The primary objective of the SISSDEN project is to offer National CERTs, ISPs and network owners free reports on malicious activity detected on their networks. In SISSDEN, collection of this type of information is achieved primarily through honeypots. One of these honeypots is dedicated towards the detection of amplification DDoS attacks. This specific category of DDoS attacks utilizes UDP-based open, amplifiable services to reflect packets to a victim, by spoofing the source IP address of the packets sent to the amplifier to the victim's IP address. Depending on the protocol and type of open services abused, the size of the original packet content sent by the attacker can be amplified in the service response multiple times (even by a factor of hundreds), flooding the victim with packets and enabling DDoS. Honeypots that emulate open and amplifiable services can be used to detect this kind of abuse. However, as the source of these attacks is spoofed to the victim address, it is possible only to report on victims being abused not on the source of the DDoS.
The chart below illustrates the scale of these types of amplificable DDoS attacks in Europe based on SISSDEN data. Looking back from 29th October over the last 30 days, over 53,000 attacks have been observed against over 36,000 victims with IP space in Europe, with open NTP (port 123/udp), DNS (port 53/udp) and chargen (port 19/udp).
You can read more about our DDoS attack observations in our blog entry on observations on DDoS attacks in 2018. For more insight into how amplifiable DDoS attacks work check out this writeup and paper by Christian Rossow.

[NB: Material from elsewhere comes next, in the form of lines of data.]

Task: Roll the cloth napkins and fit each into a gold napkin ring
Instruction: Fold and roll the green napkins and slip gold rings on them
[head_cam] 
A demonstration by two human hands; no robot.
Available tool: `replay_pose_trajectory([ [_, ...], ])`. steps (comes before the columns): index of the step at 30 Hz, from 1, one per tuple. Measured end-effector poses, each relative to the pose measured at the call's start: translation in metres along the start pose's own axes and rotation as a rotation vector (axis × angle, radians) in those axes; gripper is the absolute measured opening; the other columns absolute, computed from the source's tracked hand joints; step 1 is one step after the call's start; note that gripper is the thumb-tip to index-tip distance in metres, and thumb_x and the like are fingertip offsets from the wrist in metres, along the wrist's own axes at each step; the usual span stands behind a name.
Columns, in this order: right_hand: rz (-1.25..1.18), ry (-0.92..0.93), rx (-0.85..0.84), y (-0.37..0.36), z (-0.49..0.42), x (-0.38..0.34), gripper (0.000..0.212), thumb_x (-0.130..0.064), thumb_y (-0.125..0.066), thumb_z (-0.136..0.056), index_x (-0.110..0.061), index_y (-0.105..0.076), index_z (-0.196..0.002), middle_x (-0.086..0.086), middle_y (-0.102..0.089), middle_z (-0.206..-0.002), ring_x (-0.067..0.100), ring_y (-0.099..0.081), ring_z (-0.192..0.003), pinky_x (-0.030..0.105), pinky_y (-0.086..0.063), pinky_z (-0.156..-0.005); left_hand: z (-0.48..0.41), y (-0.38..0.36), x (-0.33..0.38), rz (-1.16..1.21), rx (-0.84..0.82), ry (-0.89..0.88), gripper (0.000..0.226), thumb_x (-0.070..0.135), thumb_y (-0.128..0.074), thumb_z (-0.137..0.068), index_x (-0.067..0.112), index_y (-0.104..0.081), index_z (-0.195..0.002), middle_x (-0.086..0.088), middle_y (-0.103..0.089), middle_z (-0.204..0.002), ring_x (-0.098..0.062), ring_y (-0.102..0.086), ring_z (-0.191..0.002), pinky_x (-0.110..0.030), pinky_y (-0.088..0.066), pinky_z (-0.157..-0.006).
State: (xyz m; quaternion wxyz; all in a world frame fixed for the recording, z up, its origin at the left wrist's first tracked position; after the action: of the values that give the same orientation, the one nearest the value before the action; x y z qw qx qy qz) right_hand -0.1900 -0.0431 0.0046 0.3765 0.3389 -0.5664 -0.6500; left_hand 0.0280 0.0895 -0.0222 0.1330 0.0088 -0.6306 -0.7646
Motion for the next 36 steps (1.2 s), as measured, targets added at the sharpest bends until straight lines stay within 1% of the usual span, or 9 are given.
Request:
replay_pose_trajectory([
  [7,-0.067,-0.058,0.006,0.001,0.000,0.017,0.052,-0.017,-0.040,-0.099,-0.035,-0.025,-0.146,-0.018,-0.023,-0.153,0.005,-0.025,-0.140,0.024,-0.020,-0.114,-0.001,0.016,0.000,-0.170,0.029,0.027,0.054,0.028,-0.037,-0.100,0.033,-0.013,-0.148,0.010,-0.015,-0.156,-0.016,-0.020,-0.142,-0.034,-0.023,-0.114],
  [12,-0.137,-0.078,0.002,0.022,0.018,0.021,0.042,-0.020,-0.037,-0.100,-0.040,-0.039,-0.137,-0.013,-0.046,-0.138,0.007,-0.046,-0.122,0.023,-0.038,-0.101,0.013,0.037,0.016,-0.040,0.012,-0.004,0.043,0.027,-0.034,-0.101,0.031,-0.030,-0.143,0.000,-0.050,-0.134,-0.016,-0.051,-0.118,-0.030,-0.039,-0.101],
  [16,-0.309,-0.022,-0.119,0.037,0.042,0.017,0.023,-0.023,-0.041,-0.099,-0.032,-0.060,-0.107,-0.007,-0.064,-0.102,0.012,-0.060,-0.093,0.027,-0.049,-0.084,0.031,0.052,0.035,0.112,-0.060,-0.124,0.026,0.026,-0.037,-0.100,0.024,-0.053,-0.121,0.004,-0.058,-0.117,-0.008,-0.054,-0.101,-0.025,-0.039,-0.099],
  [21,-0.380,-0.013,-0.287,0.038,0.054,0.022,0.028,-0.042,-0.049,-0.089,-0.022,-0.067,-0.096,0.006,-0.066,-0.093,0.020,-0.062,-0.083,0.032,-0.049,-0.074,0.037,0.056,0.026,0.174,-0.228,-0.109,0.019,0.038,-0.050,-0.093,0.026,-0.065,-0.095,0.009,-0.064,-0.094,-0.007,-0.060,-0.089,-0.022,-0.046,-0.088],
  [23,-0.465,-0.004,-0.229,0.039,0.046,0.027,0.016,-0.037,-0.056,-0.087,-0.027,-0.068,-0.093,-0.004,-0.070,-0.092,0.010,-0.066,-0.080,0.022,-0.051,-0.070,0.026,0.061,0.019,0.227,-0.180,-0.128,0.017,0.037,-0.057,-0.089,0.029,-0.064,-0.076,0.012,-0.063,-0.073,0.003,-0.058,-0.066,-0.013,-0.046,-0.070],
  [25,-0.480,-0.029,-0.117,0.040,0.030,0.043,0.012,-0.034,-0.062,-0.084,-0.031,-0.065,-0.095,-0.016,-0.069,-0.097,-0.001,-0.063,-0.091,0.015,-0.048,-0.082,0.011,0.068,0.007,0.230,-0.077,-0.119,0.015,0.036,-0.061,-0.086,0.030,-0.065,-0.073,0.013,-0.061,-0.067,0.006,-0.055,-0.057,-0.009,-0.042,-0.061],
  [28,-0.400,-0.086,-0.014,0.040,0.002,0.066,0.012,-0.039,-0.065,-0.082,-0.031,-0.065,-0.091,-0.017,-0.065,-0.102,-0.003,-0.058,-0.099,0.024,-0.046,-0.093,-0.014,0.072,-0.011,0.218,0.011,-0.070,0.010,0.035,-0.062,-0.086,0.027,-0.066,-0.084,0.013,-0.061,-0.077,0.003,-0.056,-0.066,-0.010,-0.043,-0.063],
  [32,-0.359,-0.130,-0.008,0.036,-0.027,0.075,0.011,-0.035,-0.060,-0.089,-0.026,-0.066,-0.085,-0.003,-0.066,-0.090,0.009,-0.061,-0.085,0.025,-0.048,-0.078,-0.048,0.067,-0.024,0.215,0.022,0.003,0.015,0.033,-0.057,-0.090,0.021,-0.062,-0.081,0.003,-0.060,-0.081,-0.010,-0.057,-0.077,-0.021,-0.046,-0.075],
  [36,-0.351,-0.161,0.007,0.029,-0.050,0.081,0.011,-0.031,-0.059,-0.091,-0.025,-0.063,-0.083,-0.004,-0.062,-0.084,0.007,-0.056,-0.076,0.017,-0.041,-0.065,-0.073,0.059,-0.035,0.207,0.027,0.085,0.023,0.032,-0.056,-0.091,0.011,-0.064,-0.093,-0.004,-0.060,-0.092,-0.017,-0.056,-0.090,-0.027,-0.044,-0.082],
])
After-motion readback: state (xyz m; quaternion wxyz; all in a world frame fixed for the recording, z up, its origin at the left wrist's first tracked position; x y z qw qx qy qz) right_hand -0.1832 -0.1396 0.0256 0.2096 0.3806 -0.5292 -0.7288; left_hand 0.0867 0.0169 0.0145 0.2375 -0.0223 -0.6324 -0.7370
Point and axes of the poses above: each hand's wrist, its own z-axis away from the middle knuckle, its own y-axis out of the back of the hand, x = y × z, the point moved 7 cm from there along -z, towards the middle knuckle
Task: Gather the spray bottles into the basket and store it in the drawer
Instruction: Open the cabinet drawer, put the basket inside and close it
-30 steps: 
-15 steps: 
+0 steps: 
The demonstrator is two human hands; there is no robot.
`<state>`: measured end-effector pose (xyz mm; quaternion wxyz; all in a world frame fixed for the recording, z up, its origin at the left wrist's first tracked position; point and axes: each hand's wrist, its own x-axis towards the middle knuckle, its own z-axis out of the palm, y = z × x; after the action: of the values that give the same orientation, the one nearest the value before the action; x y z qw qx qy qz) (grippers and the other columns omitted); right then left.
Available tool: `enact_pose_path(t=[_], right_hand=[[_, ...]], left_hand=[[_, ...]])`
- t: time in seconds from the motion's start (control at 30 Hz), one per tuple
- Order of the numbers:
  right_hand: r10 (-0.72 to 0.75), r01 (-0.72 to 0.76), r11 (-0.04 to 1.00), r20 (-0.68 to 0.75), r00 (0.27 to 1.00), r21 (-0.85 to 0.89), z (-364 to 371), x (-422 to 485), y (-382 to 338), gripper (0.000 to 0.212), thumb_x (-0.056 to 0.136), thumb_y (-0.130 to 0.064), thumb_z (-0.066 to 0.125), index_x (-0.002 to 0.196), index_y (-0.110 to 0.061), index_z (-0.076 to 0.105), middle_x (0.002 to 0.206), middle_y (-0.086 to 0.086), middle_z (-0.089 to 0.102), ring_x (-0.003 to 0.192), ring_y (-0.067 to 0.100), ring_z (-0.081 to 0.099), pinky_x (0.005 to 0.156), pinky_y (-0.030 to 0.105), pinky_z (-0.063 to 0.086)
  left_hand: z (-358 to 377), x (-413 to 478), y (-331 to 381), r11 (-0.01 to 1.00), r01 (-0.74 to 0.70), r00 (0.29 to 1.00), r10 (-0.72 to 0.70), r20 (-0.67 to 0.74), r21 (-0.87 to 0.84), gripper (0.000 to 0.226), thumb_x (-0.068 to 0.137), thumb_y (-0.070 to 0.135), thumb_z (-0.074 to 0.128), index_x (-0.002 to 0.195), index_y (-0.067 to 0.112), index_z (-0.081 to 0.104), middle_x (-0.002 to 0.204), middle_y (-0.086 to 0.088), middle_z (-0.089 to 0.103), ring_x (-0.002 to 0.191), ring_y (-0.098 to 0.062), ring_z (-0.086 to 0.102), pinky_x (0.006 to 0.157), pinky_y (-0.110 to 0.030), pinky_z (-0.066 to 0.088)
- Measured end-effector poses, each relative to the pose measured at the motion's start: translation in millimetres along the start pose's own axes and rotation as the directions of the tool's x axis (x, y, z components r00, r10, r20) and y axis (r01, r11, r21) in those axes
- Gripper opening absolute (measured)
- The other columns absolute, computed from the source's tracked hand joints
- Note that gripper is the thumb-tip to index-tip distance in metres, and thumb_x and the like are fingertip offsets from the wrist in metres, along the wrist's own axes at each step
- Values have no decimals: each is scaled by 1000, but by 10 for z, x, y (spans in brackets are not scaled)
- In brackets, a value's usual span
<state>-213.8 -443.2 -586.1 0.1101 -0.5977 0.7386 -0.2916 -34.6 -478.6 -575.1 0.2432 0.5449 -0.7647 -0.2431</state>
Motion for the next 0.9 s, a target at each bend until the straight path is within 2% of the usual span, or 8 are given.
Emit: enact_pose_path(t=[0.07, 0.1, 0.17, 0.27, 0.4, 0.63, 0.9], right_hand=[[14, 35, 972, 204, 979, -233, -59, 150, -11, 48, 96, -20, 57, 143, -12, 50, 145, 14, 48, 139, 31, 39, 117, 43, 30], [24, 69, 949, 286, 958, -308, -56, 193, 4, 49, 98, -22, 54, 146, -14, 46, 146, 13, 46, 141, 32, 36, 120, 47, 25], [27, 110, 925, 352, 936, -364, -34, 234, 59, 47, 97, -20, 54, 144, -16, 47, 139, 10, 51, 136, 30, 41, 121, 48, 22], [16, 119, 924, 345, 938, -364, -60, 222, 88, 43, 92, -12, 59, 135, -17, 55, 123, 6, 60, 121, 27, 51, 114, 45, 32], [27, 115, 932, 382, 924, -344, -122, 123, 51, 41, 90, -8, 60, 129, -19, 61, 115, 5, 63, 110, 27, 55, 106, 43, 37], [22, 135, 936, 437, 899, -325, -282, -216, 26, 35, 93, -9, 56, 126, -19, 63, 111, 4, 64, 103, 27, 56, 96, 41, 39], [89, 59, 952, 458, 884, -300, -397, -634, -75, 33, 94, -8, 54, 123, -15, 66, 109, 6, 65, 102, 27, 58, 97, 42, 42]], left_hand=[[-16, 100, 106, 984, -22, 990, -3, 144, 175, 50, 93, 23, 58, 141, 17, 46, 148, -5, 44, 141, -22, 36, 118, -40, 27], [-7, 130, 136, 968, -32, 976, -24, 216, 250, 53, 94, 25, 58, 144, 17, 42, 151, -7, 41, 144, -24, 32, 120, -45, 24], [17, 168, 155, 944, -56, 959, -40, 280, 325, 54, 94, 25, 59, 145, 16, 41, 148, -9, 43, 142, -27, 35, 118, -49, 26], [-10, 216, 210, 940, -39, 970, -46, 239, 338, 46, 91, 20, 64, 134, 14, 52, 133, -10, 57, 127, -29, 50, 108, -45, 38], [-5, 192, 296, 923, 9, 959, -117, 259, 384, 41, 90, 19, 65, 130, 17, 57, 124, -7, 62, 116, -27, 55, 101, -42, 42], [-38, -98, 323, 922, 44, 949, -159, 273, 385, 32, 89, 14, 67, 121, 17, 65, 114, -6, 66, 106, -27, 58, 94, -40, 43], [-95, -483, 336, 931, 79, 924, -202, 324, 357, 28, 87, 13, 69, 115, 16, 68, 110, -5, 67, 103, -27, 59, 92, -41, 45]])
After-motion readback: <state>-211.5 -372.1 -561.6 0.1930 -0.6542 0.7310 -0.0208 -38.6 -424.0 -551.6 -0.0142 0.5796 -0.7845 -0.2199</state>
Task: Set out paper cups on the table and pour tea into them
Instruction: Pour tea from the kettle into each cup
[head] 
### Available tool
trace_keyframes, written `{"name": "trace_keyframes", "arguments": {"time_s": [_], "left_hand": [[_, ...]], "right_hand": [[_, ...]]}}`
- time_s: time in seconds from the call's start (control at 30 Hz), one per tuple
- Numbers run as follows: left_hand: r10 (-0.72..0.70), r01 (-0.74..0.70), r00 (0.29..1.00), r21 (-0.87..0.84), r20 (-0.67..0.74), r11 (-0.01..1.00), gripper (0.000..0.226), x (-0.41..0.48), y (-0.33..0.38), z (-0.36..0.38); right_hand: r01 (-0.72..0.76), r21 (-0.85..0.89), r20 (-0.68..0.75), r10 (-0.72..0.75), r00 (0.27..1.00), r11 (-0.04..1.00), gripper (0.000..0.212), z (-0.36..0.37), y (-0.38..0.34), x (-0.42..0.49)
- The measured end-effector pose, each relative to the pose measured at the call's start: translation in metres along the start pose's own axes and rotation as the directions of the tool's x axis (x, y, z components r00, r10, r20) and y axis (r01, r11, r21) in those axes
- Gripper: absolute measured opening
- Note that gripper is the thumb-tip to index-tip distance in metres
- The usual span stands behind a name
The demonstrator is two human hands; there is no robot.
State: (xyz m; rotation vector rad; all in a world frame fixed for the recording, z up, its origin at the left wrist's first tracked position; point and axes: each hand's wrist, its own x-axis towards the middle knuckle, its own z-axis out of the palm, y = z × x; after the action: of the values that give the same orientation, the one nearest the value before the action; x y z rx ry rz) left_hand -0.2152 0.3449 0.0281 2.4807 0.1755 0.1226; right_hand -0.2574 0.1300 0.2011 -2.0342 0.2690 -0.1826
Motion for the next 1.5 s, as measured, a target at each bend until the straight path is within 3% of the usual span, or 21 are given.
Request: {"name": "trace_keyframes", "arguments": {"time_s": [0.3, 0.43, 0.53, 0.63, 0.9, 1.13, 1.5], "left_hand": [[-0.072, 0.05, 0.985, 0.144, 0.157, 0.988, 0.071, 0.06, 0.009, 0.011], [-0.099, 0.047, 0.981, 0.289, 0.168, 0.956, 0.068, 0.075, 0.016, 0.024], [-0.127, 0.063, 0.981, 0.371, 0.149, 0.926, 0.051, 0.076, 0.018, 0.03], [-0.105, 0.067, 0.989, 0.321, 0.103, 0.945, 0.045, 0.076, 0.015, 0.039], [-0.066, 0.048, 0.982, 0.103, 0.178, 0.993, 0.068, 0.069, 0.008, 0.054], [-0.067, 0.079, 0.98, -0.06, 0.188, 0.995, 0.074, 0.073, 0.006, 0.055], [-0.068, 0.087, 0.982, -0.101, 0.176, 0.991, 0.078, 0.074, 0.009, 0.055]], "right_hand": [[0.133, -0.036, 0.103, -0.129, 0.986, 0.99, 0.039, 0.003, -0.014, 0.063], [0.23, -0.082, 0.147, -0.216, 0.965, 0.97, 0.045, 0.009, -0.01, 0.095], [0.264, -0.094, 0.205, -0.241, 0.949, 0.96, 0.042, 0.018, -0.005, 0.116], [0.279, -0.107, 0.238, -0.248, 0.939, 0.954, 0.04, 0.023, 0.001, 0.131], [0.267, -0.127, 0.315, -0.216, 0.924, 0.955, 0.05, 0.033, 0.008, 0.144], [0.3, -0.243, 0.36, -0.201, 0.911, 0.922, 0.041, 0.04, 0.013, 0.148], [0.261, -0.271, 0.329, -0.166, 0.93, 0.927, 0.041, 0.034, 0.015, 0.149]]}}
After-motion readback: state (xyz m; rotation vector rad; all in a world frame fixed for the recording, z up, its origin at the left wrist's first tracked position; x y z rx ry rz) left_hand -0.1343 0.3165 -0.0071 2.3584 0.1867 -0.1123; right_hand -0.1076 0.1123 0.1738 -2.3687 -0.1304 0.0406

The Amplification DDoS Victim report that is being sent out includes the IP that is being targeted (i.e. the victim), information about the type of service being abused for the DDoS, DDoS start times as well as end times if available, request used (if available). See the format of the report below.
Field | Description |
timestamp | Time that the amplification DDoS was registered in UTC+0 |
ip | The IP address being DDoSed |
protocol | Protocol used for the DDoS reflection attack |
dst_port | Port being used for the DDoS reflection attack (ie. associated with the service/protocol used for amplification) |
tag | Additional attack information for example, service name used for attack |
src_port | Source port of the spoofed packets being sent |
hostname | PTR record of the target IP |
asn | ASN announcing the target IP |
geo | Country where the target IP resides |
region | State / Province / Administrative region where the target IP resides |
city | ASN of where the target IP resides |
naics | North American Industry Classification System Code of the target IP |
sic | Standard Industrial Classification System Code of the target IP |
request | Request being used to generate the amplification attack, if recorded |
count | Count of requests sent as part of the amplification attack, if recorded |
bytes | Bytes sent as part of the attack |
sensor_geo | Geolocation of sensor that detected the reflected amplification attack |
sector | Sector the target IP belongs to |
end_time | The time when the attack ended (if recorded by the source) |
public_source | Source of the data, for cases where the source accepts being credited |
As of 25th October 2018, the Amplification DDoS Victim report has been included in Shadowserver's reports and is being sent to 92+ National CSIRTs and 4200+ network owners (including 1200+ in the EU) as part of the free daily victim remediation feeds, in easily parsable CSV format. Anonymized samples of the reports being sent out are available here. If you are a network owner or CSIRT and wish to receive reports from SISSDEN you can either subscribe directly to Shadowserver's feeds or do so through the SISSDEN Customer Portal, which will be made available soon. Existing Shadowserver subscribers will receive the free Amplification DDoS Victim report automatically on a daily basis.
This is the fourth SISSDEN report that is being sent out to the CSIRT community (and to all subscribed network owners) after the ICS Scanner report (going out since the 20th September 2018), HTTP Scanner report (going out since 13th September 2018) and the Brute Force report which has been going out on a daily basis since April 2018.